> [Exercise] Your answer must be exactly the lines from the one containing "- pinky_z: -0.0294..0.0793" through the end of the material, both ends included, without pictures.

> [Information supplied]
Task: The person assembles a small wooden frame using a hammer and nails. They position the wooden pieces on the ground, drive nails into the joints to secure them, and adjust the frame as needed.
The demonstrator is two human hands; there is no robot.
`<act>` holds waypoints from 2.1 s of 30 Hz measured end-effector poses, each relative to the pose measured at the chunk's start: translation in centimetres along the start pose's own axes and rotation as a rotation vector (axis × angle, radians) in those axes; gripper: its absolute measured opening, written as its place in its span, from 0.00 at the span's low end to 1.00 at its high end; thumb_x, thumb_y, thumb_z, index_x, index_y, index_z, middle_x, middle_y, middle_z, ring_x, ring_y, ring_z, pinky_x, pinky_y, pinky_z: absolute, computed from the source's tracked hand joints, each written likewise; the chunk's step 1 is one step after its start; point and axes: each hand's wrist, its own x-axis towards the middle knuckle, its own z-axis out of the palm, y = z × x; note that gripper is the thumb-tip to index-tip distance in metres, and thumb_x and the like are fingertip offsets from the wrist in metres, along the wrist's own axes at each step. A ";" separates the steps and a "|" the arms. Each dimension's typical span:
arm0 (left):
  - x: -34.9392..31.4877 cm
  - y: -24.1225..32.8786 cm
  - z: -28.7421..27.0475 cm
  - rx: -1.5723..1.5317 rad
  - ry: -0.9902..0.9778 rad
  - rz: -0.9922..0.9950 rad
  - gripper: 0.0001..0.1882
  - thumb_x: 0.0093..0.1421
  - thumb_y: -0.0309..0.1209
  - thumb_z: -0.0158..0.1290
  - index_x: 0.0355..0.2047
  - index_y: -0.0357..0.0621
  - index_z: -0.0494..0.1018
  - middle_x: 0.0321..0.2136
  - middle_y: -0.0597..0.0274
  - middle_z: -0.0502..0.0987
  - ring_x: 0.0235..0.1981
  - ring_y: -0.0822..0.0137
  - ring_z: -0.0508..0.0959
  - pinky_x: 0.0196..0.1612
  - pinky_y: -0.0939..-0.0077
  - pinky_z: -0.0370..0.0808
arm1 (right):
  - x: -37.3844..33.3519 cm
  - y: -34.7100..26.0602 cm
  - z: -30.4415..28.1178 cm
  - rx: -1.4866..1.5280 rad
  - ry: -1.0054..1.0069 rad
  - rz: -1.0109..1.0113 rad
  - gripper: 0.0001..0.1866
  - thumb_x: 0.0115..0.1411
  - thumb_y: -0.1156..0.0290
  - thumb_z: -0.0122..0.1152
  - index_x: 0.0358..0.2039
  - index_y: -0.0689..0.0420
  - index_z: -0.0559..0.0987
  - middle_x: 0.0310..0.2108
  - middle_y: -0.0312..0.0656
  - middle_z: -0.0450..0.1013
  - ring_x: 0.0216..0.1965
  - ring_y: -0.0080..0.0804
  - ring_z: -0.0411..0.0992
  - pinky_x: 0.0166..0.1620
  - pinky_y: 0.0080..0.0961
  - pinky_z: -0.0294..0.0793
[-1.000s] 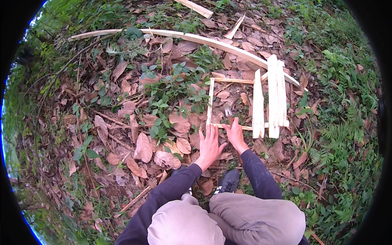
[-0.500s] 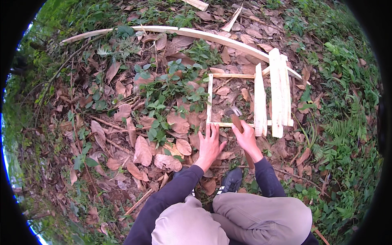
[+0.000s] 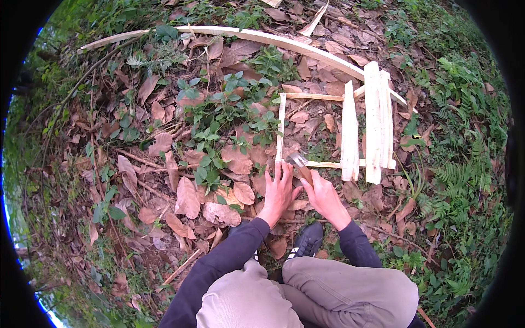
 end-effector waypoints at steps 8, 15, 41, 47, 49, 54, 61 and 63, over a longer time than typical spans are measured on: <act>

> [Solution for this problem]
  - pinky_z: -0.0294..0.0793
[-1.000s] 
[-0.500s] 
[+0.000s] 
 end-effector waypoints at steps 8, 15, 41, 47, 49, 54, 61 and 63, over a longer time than typical spans are measured on: <act>

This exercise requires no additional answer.